- Born: Kansas City, Missouri
- Culinary career
- Current restaurant(s) Kevin Rathbun Steak, Rathbun's, KR Steakbar, Krog Bar;
- Previous restaurant(s) NAVA, Bluepointe;
- Television show Iron Chef America;
- Award won James Beard;
- Website: www.kevinrathbun.com

= Kevin Rathbun =

American chef

Kevin Rathbun is an American chef active in Atlanta though originally from Kansas City, Missouri.

==Restaurants==
His signature restaurant, Rathbun's is housed in a 19th-century warehouse space, Stoveworks, formerly a potbelly stove factory near the Old Fourth Ward in Atlanta. Other Rathbun restaurants include Kevin Rathbun Steak a few blocks from Rathbun's with a patio on the BeltLine, Krog Bar (Mediterranean tapas bar) also in Stoveworks, and KR Steakbar opened in 2012 in Peachtree Hills area of Buckhead.

==Notoriety and awards==
Rathbun's was noted as one of Travel and Leisures best new American restaurants of 2004.

His three Atlanta restaurants were noted in The New York Times.

Other awards include:
- “Best New Restaurant 2004”, Esquire Magazine
- “Best New Restaurant” and "Restaurant of the Year", Atlanta magazine
- “Best New Restaurant” by Creative Loafing
- USA TODAY, “New Gourmet Selection of Restaurants”
- Bon Appetit Magazine: “Where to Eat Now”
- Every Day with Rachael Ray: 2009 top eight U.S. steakhouses

==Biography==
Rathbun is from Kansas City and attended Johnson County Community College.

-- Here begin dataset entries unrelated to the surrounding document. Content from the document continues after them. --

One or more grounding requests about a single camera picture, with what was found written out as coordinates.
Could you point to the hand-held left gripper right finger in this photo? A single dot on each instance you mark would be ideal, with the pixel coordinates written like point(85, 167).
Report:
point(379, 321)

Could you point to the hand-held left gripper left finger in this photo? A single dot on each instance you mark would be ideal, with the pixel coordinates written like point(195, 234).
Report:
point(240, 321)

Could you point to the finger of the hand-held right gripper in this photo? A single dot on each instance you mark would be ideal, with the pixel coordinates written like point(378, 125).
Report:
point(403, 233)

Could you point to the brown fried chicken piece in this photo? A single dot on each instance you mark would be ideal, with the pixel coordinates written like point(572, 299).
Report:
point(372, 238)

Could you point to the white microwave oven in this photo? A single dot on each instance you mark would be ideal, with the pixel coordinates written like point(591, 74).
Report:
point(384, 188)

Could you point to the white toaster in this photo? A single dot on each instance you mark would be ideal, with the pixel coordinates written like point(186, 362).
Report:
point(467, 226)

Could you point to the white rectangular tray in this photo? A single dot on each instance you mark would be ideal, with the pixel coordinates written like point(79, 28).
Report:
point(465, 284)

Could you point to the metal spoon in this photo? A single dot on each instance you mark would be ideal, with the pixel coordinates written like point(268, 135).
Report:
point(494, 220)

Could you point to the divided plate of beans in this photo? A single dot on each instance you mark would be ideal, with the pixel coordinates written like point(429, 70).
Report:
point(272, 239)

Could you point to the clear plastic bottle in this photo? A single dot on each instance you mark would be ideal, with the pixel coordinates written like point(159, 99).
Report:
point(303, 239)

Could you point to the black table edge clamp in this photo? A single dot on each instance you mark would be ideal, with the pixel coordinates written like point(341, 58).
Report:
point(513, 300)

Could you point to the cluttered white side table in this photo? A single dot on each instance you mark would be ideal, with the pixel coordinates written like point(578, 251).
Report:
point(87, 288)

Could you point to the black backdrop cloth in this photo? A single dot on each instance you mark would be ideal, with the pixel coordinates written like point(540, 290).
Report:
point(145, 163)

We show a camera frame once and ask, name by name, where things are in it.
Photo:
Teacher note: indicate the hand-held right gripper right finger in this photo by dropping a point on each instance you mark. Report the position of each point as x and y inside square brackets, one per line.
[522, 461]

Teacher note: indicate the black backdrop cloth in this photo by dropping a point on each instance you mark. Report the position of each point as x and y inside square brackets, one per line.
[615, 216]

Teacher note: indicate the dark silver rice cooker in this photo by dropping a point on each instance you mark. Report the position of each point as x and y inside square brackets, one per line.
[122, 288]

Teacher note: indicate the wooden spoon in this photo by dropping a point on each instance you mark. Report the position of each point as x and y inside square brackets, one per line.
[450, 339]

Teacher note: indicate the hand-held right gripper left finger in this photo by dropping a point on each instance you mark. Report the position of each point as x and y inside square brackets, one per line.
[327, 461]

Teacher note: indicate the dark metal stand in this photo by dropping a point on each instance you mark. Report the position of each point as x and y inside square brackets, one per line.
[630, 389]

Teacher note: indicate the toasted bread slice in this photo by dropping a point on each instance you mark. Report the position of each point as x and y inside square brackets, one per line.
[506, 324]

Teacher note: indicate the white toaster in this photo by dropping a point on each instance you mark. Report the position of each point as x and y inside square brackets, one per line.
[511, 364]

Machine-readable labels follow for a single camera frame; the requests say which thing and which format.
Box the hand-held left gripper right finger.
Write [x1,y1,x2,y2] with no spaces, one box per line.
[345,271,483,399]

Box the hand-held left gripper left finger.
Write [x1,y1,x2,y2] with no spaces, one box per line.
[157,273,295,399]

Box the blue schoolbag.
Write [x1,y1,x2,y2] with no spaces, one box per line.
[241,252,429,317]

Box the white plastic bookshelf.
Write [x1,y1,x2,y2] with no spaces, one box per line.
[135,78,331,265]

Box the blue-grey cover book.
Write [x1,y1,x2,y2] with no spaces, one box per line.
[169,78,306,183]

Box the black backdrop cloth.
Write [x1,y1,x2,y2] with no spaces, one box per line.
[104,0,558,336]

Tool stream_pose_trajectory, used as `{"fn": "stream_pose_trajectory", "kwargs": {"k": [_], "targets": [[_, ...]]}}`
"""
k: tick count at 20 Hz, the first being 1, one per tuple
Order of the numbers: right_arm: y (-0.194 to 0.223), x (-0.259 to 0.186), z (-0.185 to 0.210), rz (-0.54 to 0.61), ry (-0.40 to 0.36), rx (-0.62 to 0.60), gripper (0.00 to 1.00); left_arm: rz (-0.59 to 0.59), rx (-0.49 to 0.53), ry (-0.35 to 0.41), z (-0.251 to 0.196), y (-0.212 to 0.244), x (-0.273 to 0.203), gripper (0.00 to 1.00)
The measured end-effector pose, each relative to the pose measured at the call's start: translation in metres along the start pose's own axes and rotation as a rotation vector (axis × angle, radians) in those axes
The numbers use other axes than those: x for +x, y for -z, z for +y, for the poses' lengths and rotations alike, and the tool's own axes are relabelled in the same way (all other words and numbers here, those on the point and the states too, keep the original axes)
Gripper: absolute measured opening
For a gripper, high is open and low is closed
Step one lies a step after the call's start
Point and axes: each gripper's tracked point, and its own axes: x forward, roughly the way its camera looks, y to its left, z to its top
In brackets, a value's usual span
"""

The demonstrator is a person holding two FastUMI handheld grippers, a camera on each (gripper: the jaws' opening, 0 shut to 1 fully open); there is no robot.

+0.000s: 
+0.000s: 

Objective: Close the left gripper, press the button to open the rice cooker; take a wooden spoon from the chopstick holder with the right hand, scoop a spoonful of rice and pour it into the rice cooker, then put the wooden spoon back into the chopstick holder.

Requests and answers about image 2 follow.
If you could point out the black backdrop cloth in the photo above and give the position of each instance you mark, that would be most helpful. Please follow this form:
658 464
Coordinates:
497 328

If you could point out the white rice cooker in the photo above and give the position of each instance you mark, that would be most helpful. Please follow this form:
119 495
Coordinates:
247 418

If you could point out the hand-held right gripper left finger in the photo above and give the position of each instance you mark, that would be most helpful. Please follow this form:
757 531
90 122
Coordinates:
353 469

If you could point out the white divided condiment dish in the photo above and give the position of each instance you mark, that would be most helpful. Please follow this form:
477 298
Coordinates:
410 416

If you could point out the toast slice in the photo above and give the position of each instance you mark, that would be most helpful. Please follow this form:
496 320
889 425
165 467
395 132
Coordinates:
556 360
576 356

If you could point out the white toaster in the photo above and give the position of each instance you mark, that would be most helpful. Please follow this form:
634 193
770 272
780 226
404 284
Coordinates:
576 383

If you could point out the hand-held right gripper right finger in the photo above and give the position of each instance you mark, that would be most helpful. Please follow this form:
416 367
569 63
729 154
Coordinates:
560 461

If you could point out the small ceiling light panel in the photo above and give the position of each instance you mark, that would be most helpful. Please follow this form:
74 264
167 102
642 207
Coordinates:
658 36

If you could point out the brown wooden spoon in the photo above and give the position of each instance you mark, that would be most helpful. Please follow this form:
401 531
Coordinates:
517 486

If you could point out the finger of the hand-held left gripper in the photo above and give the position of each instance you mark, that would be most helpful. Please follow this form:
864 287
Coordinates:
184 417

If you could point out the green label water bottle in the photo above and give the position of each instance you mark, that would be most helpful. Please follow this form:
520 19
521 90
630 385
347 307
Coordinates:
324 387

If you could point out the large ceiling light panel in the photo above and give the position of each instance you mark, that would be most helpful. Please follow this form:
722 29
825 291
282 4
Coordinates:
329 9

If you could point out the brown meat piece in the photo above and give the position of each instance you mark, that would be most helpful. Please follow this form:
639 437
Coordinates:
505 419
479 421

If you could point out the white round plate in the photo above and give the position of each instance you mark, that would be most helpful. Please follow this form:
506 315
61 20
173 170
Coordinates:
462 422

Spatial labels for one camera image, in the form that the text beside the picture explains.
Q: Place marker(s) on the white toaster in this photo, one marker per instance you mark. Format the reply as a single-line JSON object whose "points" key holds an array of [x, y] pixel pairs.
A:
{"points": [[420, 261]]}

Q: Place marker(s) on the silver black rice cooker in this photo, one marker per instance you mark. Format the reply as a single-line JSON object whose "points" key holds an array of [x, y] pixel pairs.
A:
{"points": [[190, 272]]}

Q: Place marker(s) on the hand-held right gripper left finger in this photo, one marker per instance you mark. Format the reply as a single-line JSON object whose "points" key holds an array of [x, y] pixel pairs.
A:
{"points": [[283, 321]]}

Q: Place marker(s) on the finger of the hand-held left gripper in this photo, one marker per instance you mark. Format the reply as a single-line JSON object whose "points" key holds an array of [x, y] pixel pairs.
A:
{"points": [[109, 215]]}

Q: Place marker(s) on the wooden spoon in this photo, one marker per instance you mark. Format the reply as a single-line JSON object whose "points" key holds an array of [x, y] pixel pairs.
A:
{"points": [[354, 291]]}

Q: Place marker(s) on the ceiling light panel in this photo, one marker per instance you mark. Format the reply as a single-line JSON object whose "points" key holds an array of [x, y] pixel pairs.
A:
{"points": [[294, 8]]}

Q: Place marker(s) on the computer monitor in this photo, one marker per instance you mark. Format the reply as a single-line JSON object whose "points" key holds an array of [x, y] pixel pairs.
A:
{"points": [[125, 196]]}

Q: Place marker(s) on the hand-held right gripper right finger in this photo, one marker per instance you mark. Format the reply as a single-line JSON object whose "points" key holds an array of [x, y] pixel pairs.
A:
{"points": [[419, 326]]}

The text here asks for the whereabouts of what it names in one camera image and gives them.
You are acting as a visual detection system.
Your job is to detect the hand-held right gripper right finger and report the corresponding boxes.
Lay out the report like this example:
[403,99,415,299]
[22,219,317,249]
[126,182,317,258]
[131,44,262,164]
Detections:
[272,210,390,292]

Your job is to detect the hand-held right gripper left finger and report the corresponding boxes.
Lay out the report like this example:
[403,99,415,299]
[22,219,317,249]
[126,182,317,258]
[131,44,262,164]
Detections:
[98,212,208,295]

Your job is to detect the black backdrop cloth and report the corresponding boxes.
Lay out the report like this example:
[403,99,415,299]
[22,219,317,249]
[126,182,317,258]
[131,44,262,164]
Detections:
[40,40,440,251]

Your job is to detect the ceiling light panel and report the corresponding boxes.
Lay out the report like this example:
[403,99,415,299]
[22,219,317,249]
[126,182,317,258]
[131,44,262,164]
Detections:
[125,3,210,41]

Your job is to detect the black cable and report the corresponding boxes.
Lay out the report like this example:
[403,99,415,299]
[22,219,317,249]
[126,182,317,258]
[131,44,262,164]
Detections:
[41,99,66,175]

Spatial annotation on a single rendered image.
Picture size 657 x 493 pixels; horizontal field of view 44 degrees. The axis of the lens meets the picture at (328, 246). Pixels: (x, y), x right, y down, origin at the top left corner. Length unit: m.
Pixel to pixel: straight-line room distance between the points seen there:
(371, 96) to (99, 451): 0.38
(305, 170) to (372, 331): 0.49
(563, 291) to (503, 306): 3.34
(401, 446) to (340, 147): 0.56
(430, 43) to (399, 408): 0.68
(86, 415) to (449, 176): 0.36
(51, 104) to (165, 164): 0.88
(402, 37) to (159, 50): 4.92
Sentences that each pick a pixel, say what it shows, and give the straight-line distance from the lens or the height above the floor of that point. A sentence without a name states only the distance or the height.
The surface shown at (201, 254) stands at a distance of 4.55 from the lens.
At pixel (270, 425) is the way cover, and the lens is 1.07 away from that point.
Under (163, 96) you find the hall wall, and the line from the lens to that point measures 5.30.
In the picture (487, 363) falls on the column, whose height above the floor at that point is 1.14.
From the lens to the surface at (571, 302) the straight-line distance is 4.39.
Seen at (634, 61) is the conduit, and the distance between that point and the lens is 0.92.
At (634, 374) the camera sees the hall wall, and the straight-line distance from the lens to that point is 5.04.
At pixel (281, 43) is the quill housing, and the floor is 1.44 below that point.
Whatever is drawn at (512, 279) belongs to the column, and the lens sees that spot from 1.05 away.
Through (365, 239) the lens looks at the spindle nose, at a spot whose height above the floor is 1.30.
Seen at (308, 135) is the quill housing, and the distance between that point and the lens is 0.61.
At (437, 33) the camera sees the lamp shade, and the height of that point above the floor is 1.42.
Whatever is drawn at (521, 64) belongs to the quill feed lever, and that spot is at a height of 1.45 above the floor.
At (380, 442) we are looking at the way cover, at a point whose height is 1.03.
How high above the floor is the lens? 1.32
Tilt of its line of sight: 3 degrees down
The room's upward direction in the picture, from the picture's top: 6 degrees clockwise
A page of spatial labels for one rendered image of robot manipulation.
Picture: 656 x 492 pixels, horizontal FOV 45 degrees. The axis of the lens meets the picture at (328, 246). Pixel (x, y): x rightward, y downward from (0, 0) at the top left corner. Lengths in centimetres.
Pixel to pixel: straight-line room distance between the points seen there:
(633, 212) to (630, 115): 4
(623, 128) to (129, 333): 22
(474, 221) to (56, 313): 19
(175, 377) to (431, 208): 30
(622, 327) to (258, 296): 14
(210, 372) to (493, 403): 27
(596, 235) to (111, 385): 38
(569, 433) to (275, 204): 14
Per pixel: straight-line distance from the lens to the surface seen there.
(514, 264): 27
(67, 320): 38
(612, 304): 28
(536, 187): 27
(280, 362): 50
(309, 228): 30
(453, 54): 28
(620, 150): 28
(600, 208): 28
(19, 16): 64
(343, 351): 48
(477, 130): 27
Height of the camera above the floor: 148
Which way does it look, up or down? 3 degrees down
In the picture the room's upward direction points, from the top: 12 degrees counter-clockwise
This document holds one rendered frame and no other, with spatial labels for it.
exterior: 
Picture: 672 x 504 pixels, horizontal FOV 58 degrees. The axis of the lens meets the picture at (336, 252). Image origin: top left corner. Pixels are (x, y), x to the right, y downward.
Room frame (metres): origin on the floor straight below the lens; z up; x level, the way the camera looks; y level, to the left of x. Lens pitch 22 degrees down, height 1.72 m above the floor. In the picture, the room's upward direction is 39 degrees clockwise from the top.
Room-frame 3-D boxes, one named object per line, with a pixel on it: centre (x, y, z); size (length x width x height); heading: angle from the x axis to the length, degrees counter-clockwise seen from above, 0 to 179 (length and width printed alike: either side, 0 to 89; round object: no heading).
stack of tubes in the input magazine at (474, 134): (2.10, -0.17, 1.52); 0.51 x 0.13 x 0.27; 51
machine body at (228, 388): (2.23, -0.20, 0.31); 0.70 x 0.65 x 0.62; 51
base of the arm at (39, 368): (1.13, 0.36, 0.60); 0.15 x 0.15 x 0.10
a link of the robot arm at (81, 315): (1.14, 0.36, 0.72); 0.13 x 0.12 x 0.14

He began working in restaurants as a dishwasher at Sambo's. Over his lifetime, Rathbun worked with well-known chefs such as Bradley Ogden, Emeril Lagasse, and Stephen Pyles. He was nominated for the James Beard “Rising Star Chef” of 1994. He brought Southwestern cuisine to Atlanta with the restaurant NAVA. Later he introduced fusion cuisine to the city in his position as the opening Executive Chef of Bluepointe. From 1999 until 2003, Rathbun was the Corporate Executive Chef for Buckhead Life Restaurant Group, overseeing a number of the group's restaurants.

In February 2008 he and his brother, fellow chef Kent Rathbun, appeared as contestants on Iron Chef America.